DeepMind and OpenAI: Yin and Yang?

In December 2020 DeepMind’s AlphaFold2 was announced as the winner of the Critical Assessment of Protein Structure Prediction (CASP) contest, ushering a cataclysmic shift in structural biology by being the most advanced algorithm ever created for accurate protein prediction purposes. 7 Months later the source code was released together with a Nature paper describing it. The impact can be assessed by a proxy: ca. 400k people accessed EMBL-EBIs AlphaFold Database in first 12 Months and the rest is history.

In parallel, OpenAI started making waves in the NLP (Natural Language Processing) department: they developed Whisper for English speech recognition, DALL·E creating images from text, and ChatGPT-3 a language model for dialogue. The ChatGPT-3 language model uses Reinforcement Learning from Human Feedback (RLHF) and can create code, debug code, follow a conversation and logically link to previous statements, detect intent and basically just be super fun to play with.

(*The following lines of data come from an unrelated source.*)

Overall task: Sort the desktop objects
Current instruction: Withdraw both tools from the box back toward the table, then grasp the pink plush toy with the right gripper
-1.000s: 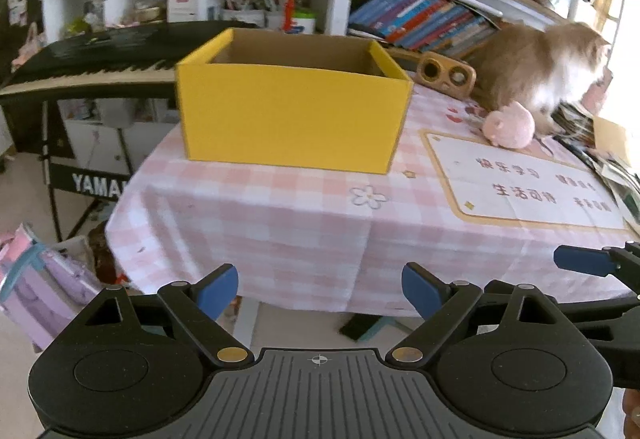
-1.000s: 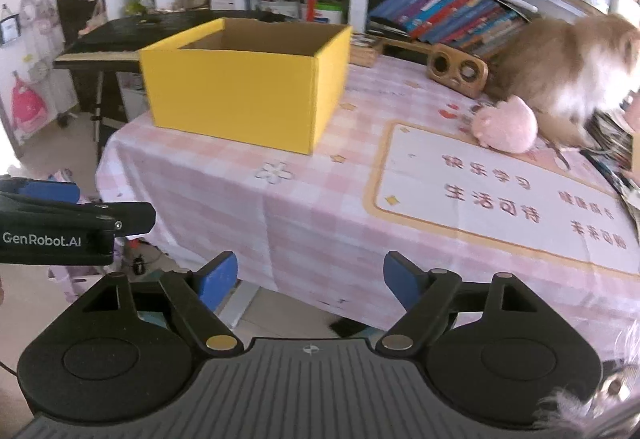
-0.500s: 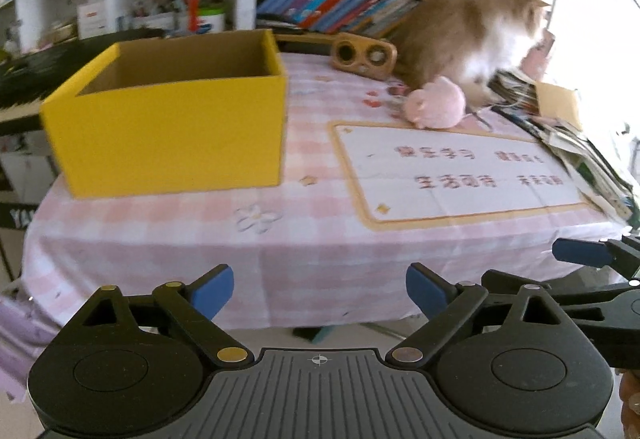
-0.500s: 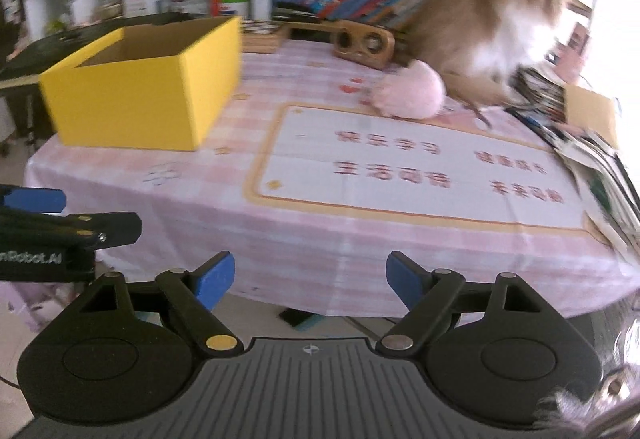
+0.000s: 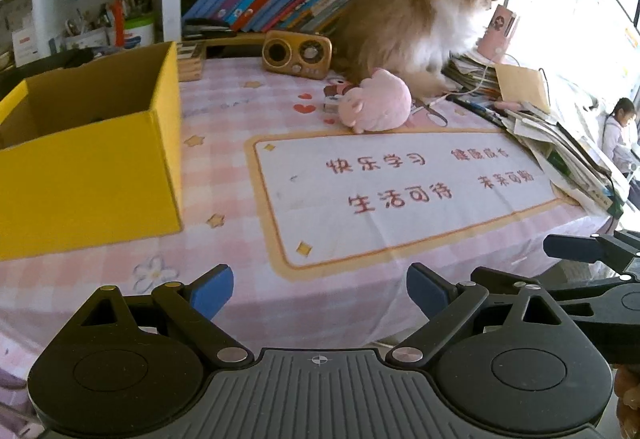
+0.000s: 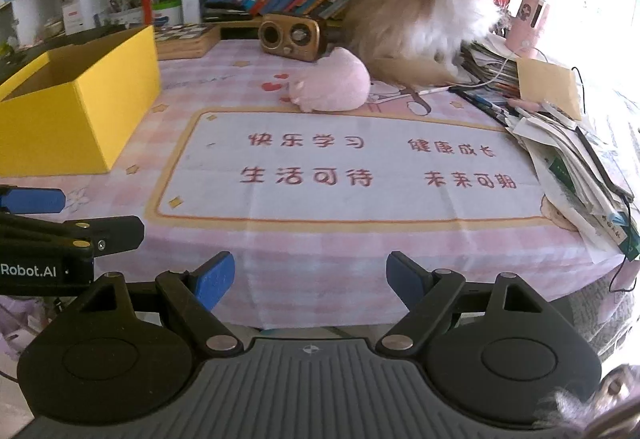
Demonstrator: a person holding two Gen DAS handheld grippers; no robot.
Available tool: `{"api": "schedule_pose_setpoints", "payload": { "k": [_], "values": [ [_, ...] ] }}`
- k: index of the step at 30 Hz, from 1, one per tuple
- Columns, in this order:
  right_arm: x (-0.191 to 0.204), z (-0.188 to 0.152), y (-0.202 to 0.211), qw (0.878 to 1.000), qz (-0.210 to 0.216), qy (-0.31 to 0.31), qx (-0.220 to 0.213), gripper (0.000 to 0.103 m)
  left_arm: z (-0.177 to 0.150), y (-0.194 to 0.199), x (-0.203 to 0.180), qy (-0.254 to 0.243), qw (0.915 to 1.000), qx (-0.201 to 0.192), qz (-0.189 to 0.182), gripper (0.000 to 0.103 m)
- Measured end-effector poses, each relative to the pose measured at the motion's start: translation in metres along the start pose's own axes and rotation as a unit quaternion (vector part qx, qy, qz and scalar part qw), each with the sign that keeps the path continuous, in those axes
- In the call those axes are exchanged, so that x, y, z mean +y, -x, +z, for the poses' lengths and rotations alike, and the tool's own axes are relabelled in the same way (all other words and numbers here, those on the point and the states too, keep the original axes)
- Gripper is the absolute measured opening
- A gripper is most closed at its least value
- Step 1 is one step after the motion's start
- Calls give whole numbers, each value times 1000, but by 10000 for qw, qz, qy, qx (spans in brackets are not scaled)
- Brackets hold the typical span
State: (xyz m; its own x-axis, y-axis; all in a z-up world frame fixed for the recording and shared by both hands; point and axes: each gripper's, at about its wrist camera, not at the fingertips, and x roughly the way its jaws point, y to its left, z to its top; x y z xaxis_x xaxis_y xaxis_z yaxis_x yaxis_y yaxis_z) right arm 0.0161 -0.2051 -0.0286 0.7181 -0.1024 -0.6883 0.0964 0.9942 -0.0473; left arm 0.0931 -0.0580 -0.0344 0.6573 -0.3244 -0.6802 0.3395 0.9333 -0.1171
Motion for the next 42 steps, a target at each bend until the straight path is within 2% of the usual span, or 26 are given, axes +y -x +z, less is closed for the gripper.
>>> {"api": "schedule_pose_setpoints", "payload": {
  "k": [10,19,26,30,37,42],
  "values": [
    [-37,38,-40,9999,103,27,29,83,38,-38,-19,105,9999,-36,133,95],
    [-63,77,-77,9991,383,201,-4,87,67,-63,-27,418,9978,-71,510,95],
    [-78,103,-111,9976,618,294,-66,99,84,-77,-29,610,9943,-85,865,96],
    [-82,118,-134,9958,775,461,-137,103,92,-82,-28,704,9916,-97,1079,96],
    [-76,143,-176,9910,988,849,-300,103,99,-85,-26,838,9864,-63,1414,96],
    [-66,158,-208,9845,1273,1186,-232,103,103,-87,-27,904,9841,-26,1531,96]
  ]
}}
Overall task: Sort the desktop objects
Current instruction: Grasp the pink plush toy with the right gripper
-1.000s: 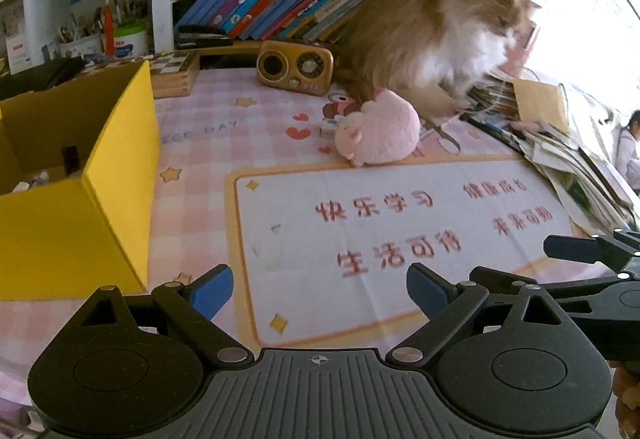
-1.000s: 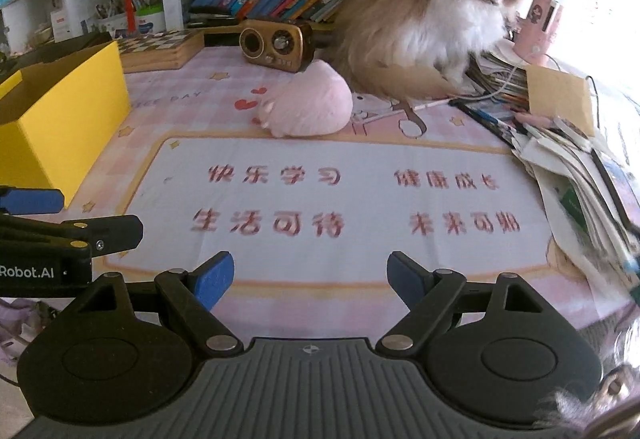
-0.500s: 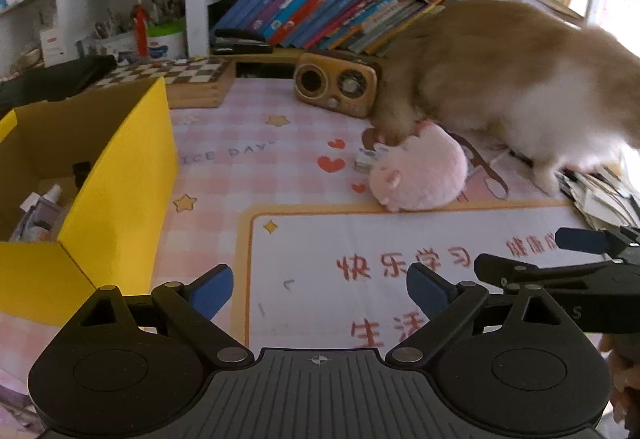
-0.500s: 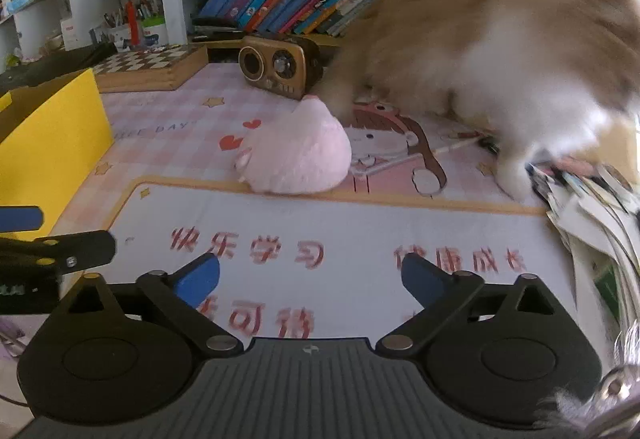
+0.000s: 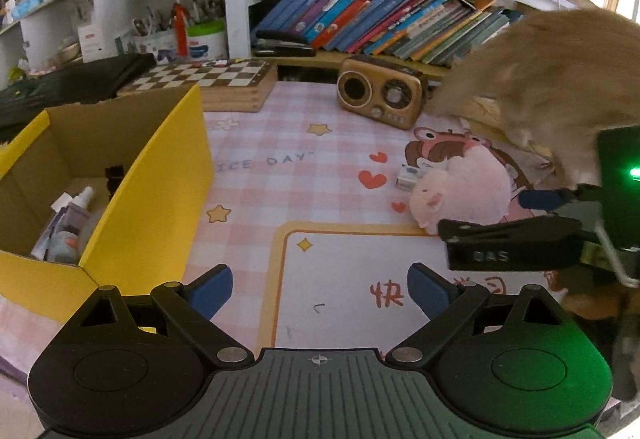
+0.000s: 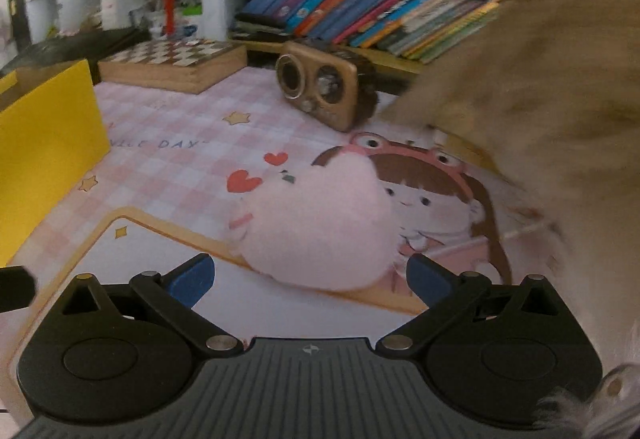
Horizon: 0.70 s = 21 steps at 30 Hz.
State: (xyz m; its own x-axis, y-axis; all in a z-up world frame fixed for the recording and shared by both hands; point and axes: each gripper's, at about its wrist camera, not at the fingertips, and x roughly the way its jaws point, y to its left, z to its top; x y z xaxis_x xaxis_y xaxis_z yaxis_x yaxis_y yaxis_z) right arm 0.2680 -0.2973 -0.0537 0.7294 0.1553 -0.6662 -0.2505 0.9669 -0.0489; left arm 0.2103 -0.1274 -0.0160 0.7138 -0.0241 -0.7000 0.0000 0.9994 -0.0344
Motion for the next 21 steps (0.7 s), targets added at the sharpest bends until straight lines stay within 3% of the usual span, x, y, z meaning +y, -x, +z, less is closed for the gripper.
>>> {"api": "schedule_pose_setpoints", "payload": {
  "k": [5,10,12,14,15,17,20,21],
  "values": [
    [-2,5,-24,9999,41,96,99,103,3,-4,0,118,9999,50,-19,96],
    [-11,9,-20,9998,178,-34,-69,67,8,-12,-2,190,9998,42,54,96],
    [-19,11,-13,9992,294,-196,-190,42,11,-18,-5,163,9998,63,47,96],
    [-26,13,-4,9982,364,-378,-278,28,14,-26,-9,131,9999,104,-5,96],
    [-29,13,-1,9979,388,-440,-285,27,16,-30,-11,136,9998,141,-46,96],
    [-34,13,5,9973,386,-569,-240,31,20,-36,-14,230,9995,185,-99,96],
    [-40,11,15,9961,381,-759,-222,75,24,-39,-16,361,9991,177,-142,96],
    [-42,10,18,9956,381,-815,-260,82,24,-39,-17,360,9991,160,-152,96]
  ]
}}
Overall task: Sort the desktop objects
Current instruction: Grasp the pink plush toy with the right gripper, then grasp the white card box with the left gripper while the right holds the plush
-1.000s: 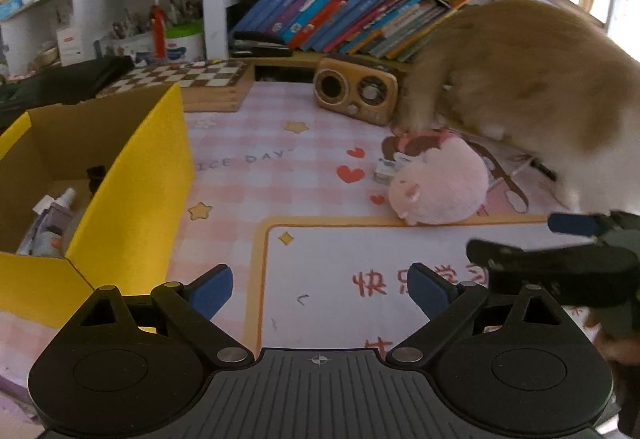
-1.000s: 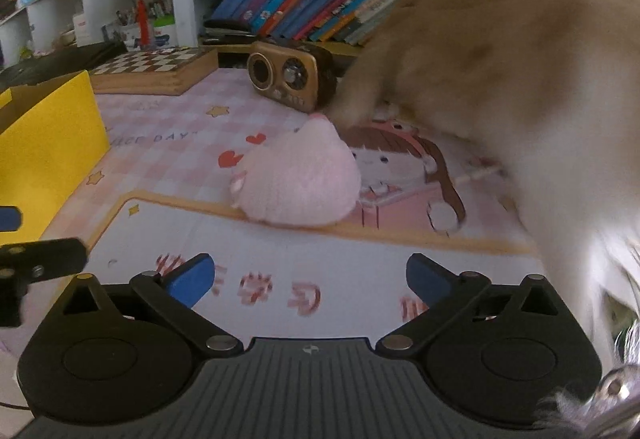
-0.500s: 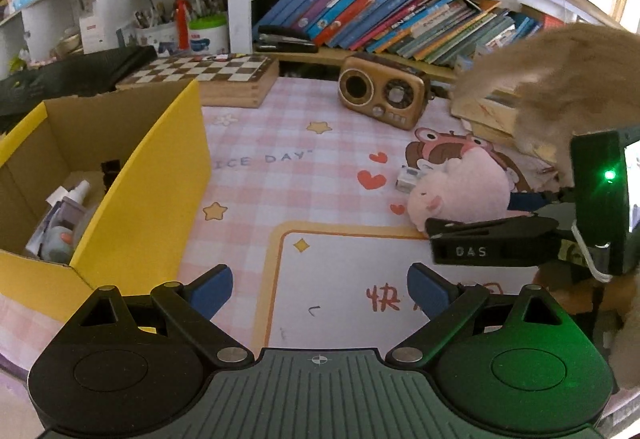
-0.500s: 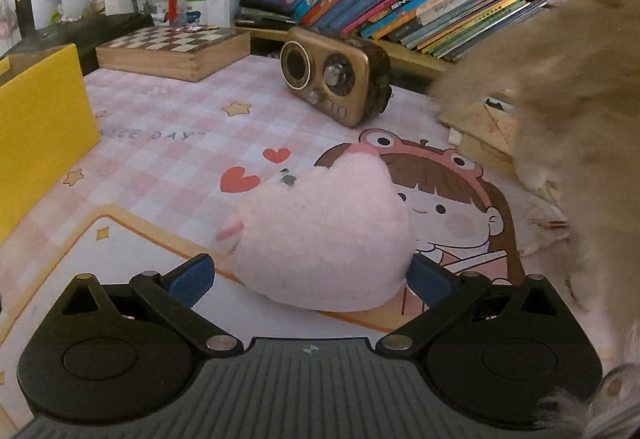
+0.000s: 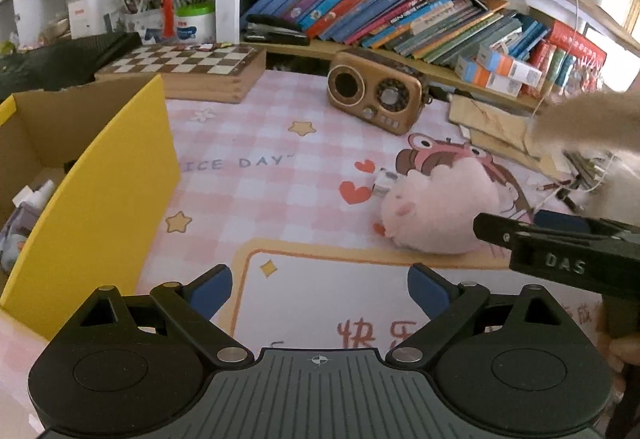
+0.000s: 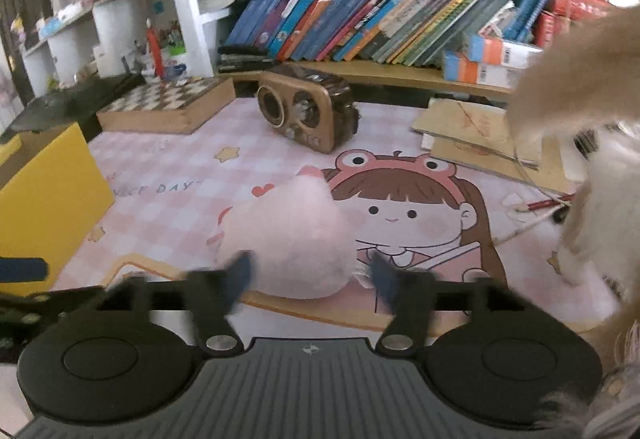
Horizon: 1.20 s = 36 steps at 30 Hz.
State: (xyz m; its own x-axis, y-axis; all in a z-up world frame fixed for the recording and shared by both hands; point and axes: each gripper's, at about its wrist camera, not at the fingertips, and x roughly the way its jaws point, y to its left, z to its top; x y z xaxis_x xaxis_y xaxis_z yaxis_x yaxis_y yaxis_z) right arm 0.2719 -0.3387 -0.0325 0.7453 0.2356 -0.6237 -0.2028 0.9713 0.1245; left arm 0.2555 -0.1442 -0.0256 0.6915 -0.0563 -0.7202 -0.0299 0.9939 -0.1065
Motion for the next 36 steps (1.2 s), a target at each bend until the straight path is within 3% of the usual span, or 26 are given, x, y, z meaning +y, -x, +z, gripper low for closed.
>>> {"api": "schedule_pose_setpoints", "payload": {
  "k": [5,13,16,19,20,24,28,31,36],
  "values": [
    [-6,5,-2,9995,110,-304,-57,102,-5,3,0,38,10000,11,18,97],
    [-7,18,-43,9976,88,-680,98,103,-11,17,5,41,9999,-39,107,97],
    [-6,22,-65,9963,-3,-782,351,103,-13,22,7,40,9998,-47,163,97],
    [-7,20,-76,9950,246,-861,438,91,-15,23,10,60,9997,-45,211,97],
    [-7,19,-77,9947,351,-860,439,79,-15,23,11,70,9997,-44,219,97],
    [0,19,-67,9968,529,-517,299,63,-13,19,11,54,9997,-26,217,97],
    [-5,21,-42,9971,553,-513,-70,61,-9,11,6,-36,9999,-28,139,97],
    [-16,22,-20,9967,323,-668,-323,62,-5,0,0,-101,9999,-35,26,97],
    [-43,17,1,9949,-104,-940,-351,64,1,-25,-19,-349,9992,-49,-166,97]
  ]
}}
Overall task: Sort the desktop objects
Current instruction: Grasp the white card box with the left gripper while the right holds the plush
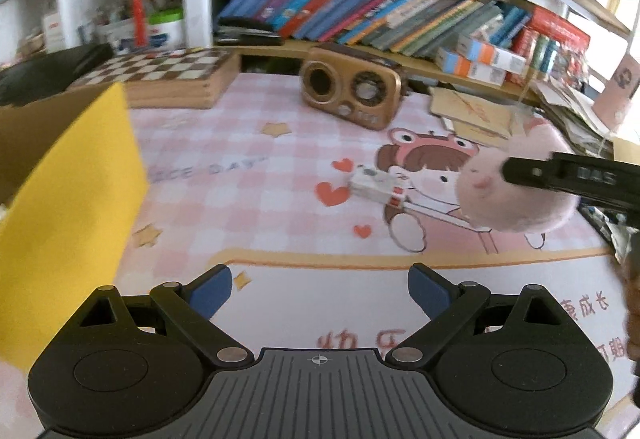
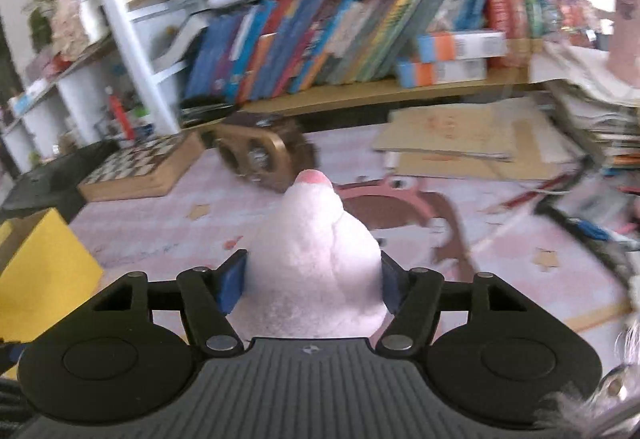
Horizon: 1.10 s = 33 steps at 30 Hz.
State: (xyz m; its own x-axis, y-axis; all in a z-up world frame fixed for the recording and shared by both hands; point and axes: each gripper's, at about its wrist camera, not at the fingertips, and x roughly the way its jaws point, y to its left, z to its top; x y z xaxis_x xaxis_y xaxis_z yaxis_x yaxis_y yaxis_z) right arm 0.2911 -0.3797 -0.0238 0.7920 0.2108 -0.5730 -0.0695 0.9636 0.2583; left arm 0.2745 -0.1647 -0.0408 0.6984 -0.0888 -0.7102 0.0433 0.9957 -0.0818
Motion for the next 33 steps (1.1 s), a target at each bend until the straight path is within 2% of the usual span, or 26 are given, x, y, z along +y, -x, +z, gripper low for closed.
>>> {"api": "schedule_pose_setpoints", "payload": {
  "k": [4,8,19,23,26,28,33],
  "values": [
    [-14,-3,13,9990,-406,169,-55,64,8,-24,-13,-126,9999,-18,-104,97],
    [-29,-5,23,9979,-618,158,-81,65,16,-46,-22,-224,9995,-3,-222,97],
    [-43,-12,34,9972,-742,-30,32,66,36,-87,-47,-683,9963,-109,-509,96],
    [-43,-13,33,9973,-728,-26,76,66,43,-102,-50,-872,9949,-171,-471,95],
    [-42,-13,34,9974,-710,-3,104,66,48,-115,-48,-1006,9940,-115,-414,86],
    [-42,-14,34,9975,-689,3,131,66,50,-123,-46,-1102,9932,-27,-377,72],
    [-40,-14,34,9979,-619,32,172,66,51,-128,-42,-1116,9928,-63,-424,53]
  ]
}}
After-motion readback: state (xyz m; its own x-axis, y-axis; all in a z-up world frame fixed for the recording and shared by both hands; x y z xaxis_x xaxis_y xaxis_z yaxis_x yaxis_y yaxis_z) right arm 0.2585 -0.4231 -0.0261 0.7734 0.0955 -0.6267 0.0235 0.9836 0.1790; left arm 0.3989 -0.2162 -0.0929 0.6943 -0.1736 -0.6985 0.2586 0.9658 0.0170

Why do the two parallel developments (AlphaFold and ChatGPT-3) complement each other?

One (AlphaFold) is creating large and complex hard data sets that are not human readable, while the other (ChatGPT-3) following natural language rules is easily understood and used by humans, hence information created by the former could be assessed and analyzed by the later with human guidance.

What does this mean for the bio(pharmaceutical) and biotech industries?

In my book the following:

  • protein structure-function relationship elucidation will become faster (+ combined with all the omics information at DNA, RNA and protein level the “digital cell” might become a reality in my life time … and I’m not old, just mature ;) )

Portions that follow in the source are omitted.